> _Task requirements_:
Copy the lines below verbatim, but only from the line containing "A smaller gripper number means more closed" through the end of the data.

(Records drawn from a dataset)
+ + +

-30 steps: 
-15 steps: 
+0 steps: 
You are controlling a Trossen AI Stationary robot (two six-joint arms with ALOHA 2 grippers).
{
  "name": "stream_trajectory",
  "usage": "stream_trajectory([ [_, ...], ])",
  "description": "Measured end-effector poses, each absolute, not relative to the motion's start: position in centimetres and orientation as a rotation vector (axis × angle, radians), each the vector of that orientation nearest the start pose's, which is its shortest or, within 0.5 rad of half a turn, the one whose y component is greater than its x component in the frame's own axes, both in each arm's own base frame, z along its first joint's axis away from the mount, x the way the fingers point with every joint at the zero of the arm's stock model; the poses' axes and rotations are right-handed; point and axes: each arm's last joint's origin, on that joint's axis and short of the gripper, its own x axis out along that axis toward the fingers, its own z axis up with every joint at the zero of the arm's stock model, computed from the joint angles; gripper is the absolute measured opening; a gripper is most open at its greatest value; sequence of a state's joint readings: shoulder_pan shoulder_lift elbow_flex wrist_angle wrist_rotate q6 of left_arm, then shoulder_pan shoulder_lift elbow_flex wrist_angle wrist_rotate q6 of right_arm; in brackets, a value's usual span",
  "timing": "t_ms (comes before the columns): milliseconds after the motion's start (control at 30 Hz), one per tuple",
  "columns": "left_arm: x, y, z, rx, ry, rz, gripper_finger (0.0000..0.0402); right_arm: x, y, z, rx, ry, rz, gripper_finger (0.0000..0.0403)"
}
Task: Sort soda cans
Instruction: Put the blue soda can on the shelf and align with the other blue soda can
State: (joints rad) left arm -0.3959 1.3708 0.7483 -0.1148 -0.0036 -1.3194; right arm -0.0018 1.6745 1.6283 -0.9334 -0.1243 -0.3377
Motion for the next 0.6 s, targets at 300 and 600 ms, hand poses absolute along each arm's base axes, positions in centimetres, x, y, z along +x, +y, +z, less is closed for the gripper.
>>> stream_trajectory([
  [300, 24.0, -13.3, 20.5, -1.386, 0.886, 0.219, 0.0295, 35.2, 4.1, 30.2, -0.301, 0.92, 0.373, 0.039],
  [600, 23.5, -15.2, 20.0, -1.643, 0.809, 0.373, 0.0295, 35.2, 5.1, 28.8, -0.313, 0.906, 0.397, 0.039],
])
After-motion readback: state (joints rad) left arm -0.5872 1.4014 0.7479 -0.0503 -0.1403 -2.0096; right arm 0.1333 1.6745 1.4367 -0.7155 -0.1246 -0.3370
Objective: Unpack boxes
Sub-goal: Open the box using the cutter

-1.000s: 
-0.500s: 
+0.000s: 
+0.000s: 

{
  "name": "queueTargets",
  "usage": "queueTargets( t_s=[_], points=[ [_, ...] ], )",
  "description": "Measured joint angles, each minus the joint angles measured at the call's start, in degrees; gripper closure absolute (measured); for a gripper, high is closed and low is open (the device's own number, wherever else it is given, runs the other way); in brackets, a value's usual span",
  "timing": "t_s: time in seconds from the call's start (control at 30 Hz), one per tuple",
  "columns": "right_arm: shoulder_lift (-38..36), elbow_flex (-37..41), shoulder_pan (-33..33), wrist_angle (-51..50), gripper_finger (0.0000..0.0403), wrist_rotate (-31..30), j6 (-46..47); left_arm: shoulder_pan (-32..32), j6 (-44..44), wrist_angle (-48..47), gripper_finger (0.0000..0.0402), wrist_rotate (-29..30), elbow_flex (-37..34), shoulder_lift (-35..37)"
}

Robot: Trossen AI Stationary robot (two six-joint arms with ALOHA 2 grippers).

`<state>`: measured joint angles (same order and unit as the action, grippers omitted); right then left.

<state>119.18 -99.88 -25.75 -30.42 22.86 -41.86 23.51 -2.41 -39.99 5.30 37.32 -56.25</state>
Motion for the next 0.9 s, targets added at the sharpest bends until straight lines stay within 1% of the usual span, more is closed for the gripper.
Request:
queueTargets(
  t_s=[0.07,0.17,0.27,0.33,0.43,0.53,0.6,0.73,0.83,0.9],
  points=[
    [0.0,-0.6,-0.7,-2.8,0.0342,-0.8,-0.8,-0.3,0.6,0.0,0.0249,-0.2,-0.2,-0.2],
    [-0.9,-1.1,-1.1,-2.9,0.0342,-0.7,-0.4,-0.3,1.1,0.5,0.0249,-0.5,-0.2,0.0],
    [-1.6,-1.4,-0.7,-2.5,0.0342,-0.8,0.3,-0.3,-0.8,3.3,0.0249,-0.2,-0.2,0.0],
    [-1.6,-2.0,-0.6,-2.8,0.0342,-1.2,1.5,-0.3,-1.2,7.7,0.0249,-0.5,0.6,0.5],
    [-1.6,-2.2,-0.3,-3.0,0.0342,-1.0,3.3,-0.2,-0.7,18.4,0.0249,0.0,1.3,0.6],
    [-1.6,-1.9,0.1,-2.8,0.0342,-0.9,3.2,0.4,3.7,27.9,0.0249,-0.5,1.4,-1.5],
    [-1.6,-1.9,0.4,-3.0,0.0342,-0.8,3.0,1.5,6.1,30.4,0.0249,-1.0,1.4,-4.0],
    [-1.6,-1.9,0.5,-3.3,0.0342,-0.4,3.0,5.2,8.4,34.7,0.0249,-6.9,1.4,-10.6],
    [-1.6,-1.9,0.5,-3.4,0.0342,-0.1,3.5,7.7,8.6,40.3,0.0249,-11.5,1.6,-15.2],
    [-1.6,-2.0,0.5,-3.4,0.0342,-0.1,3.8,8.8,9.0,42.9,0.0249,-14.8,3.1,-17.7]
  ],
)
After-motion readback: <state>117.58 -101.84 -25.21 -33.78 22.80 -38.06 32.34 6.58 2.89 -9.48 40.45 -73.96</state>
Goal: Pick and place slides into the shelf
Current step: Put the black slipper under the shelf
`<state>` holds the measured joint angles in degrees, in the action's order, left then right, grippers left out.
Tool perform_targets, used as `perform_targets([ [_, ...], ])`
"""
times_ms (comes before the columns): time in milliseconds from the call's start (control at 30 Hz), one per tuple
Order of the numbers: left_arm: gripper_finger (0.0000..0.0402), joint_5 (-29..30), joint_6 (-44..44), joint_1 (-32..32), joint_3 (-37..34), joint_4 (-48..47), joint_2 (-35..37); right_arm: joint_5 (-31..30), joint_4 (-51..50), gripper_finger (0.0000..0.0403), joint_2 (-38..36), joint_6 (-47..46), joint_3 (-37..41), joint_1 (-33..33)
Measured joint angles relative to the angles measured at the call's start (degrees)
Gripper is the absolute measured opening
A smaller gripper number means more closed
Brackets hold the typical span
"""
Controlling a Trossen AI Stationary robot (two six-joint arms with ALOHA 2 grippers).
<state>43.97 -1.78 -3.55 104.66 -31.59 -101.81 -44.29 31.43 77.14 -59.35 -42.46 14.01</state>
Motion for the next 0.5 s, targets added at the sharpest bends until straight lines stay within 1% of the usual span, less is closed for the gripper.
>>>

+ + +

> _Written response_:
A smaller gripper number means more closed
Brackets hold the typical span
"""
Controlling a Trossen AI Stationary robot (two six-joint arms with ALOHA 2 grippers).
<state>43.97 -1.78 -3.55 104.66 -31.59 -101.81 -44.29 31.43 77.14 -59.35 -42.46 14.01</state>
Motion for the next 0.5 s, targets added at the sharpest bends until straight lines stay within 1% of the usual span, less is closed for the gripper.
>>>

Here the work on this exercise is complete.